2. Choose 13 exercises (e.g. squats, push-ups, planks, yoga poses and so on) and complete 13 reps of each (or hold them for 13 seconds). Tell us what you did!
SLYTHERIN
1. Complete – I really like how I’m starting to get some ab definition…you definitely have to look hard to find it, but it’s there. I also really like the visible back muscles, and the reduced cellulite on my hamstrings.
2. Complete – 13 reps – flights of stairs, hamstring stretch, km walking?,
0 -
Friday, I actually worked out...saturday and sunday not so much, however, I did gardening and physical labor and I kept food in line, so I got that going for me...and the first week of hogwarts went well.0
-
The downside to super busy weekends...it takes forever to catch up on the weekend posts.
On the plus side, most folks are doing great even without me!!!

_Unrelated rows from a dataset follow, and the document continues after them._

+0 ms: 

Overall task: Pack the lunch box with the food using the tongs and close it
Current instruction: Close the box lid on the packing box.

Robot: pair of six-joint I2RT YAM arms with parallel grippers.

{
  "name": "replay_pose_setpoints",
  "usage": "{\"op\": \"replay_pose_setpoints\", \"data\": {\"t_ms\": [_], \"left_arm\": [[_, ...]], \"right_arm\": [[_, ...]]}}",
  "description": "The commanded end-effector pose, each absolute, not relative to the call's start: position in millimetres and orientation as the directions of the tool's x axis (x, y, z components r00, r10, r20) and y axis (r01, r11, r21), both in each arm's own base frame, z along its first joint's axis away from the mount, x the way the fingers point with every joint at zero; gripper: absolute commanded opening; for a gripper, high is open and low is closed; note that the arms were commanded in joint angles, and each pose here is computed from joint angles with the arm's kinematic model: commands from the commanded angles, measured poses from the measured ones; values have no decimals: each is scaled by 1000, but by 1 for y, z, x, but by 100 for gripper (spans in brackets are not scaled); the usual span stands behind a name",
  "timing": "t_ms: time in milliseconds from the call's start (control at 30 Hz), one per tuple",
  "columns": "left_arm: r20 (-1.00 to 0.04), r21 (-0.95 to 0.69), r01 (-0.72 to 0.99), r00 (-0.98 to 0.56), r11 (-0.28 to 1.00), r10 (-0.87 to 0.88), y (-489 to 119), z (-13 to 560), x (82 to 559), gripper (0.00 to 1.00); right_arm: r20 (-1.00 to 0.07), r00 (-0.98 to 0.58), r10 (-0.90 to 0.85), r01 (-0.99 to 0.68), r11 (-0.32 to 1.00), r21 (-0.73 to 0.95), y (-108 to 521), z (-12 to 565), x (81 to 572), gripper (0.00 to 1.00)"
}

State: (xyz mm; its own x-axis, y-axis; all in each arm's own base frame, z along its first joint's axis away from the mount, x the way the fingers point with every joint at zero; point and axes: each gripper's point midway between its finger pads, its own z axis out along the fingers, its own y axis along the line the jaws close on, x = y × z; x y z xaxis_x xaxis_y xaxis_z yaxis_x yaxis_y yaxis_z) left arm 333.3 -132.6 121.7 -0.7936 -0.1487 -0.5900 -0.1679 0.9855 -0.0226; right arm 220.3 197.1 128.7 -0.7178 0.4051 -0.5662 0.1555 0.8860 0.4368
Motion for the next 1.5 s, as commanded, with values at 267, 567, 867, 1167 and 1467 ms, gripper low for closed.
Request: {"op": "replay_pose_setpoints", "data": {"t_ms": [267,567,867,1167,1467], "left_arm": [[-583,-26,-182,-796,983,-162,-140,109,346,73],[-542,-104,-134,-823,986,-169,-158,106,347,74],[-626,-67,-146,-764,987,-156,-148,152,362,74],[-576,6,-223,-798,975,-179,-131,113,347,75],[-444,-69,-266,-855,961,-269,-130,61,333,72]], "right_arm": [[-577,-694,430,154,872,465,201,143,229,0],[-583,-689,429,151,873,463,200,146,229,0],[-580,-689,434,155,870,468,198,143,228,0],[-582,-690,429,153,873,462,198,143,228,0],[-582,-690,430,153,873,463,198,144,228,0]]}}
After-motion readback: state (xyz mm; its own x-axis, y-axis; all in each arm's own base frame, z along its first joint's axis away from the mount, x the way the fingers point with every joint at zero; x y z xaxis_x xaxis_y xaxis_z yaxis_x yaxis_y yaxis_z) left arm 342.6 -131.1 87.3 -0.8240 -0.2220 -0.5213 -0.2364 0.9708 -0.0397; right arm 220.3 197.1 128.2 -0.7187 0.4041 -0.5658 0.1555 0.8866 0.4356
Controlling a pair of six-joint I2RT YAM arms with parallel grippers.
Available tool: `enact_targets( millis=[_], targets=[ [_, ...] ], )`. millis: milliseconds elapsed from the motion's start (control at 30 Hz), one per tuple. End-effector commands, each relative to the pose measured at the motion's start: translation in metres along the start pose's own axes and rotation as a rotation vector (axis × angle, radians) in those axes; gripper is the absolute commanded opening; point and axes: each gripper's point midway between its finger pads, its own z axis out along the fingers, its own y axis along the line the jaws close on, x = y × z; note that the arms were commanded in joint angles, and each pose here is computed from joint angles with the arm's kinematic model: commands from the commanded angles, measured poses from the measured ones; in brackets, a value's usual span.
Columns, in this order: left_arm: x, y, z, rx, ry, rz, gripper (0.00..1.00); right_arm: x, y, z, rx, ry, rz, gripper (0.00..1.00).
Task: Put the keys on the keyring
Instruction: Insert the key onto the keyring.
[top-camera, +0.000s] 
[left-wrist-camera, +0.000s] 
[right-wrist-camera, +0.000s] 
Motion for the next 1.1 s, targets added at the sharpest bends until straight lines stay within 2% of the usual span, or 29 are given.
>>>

I feel good. Just some residual gas and bloating in the guts, but not much water retention since I was easily able to put on my rings today...so I got that going for me!!!1 -
Monday - good...food was a challenge...I just wanted to keep eating and eating and eating, but I managed to keep it all in check...it was hard though...spread the weed/feed, ordered the grass seed, got the raised flower beds in the back all set for winter...washed all the outdoor chairs.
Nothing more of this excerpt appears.